Mr. Speaker, I greatly enjoyed the speech given by my colleague and friend, the member for Kamouraska—Rivière-du-Loup—Témiscouata—Les Basques. He is perfectly right; the bill before us is not just about e-mail and the associated personal information.
I would like to give an example so that all those in the House and listeners at home will understand what we are really talking about. You go into a department store. We have all been in these stores which, in addition to selling things, offer credit cards, which record our name, address, telephone number and postal code when we buy something there.
The store collects all this information and then, with the help of its computer, is able to produce a list of people who bought a sports item, for example, and then turn this list over to the publisher of a sports magazine, say. These lists command quite a price, apparently going for a dollar and up per name.
This is how it is that members of the public receive junk mail. For anyone wondering where on earth they got our address, and how they knew we were interested in whatever it was, if in fact we even were, because sometimes we were just buying a present for somebody else, this is how.
I mentioned department stores; I could mention many other organizations, not always commercial, and various associations. In Quebec, such a practice is not allowed. It is an indictable offence. But in the rest of Canada, it is allowed and legal—unless a business follows its own code of ethics.

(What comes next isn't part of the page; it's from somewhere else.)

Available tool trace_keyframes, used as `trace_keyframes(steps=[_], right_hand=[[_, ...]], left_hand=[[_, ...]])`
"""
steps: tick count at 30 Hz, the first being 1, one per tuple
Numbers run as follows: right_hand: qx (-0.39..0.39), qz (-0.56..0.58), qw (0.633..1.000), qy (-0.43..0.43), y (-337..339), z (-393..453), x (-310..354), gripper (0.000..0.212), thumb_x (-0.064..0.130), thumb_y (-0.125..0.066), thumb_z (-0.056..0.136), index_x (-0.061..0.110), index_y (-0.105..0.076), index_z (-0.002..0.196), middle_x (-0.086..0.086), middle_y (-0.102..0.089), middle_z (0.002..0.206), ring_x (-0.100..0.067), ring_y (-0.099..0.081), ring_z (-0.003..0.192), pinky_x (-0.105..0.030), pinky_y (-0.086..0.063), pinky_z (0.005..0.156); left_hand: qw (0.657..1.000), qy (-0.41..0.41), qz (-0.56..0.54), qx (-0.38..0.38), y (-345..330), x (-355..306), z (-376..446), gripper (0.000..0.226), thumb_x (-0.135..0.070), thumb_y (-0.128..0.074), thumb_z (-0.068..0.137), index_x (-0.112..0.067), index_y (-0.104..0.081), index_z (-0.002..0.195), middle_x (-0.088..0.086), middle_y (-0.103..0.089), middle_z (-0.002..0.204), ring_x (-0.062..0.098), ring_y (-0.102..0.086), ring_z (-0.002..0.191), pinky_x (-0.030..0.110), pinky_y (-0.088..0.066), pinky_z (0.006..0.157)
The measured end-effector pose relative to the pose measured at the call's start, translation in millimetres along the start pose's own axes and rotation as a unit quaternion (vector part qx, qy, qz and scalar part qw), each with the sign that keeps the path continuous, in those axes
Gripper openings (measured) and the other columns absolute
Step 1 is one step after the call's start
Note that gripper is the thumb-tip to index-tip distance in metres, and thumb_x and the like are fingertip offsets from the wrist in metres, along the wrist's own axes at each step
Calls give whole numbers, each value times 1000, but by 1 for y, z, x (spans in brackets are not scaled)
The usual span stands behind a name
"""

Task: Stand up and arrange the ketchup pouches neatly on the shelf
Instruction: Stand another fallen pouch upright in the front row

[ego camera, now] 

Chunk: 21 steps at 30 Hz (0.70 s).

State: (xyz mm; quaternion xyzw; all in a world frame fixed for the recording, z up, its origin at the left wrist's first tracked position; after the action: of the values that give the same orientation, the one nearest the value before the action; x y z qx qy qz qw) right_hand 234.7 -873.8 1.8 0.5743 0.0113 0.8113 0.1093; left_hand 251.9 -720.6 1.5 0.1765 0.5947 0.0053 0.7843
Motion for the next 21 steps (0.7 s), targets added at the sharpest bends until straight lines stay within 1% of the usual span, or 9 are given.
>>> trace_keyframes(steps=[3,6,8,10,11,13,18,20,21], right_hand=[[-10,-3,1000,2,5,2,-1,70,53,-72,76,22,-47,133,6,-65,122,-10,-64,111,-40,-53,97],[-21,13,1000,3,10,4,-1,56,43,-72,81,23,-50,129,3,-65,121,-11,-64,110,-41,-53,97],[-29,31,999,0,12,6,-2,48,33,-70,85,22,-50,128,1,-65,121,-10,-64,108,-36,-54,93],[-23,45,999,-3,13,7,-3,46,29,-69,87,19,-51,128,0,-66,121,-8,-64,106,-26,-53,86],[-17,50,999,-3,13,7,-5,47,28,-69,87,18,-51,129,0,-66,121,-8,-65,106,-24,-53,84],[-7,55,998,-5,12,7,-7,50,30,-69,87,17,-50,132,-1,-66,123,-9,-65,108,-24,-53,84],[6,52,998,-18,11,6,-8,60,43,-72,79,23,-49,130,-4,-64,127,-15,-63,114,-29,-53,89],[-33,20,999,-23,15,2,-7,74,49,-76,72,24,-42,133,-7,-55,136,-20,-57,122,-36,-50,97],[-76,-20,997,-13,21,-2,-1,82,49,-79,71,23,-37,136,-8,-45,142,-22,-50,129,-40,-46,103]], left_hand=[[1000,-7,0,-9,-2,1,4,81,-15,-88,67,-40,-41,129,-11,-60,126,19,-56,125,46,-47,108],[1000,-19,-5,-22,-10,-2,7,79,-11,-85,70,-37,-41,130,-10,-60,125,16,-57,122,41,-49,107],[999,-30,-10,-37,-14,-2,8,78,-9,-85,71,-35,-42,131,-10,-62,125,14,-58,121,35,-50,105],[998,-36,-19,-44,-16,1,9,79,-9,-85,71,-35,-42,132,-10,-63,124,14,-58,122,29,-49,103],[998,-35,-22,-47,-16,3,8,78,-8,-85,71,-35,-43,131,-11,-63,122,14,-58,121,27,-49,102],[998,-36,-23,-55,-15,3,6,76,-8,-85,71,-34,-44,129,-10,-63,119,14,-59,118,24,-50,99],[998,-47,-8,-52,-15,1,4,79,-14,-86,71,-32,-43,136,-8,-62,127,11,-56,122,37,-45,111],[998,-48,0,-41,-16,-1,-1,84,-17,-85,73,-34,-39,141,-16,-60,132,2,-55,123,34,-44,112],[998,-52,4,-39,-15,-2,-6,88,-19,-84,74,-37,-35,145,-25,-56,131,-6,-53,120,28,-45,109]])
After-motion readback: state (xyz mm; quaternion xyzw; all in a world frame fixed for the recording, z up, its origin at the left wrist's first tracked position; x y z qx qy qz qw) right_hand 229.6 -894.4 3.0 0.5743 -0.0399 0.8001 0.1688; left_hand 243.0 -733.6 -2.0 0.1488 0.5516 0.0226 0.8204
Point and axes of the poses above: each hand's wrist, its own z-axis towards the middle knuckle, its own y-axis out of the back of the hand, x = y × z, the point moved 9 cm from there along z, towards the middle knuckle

The bill before us would not necessarily make this practice illegal, and this is the purpose of my question to the hon. member. Clause 4.3.7 of the schedule deals with the consent principle and provides the following: b ) a checkoff box may be used to allow individuals to request that their names and addresses not be given to other organizations. Individuals who do not check the box are assumed to consent to the transfer of this information to third parties;
So, we go to a store, buy something and get a receipt. The clerk says “Look at the receipt. There is a small box”. We think “fine”, but the act has just been circumvented.
This is what will happen with this bill, which provides just the opposite of what we have in Quebec, where a person must check off the box to allow the transfer of information to third parties. Here, it is exactly the opposite. In Quebec, there is no consent unless otherwise specified, whereas in the legislation before us, consent is implicit, unless otherwise stated.
I wonder if the hon. member for Kamouraska—Rivière-du-Loup—Témiscouata—Les Basques could comment on this.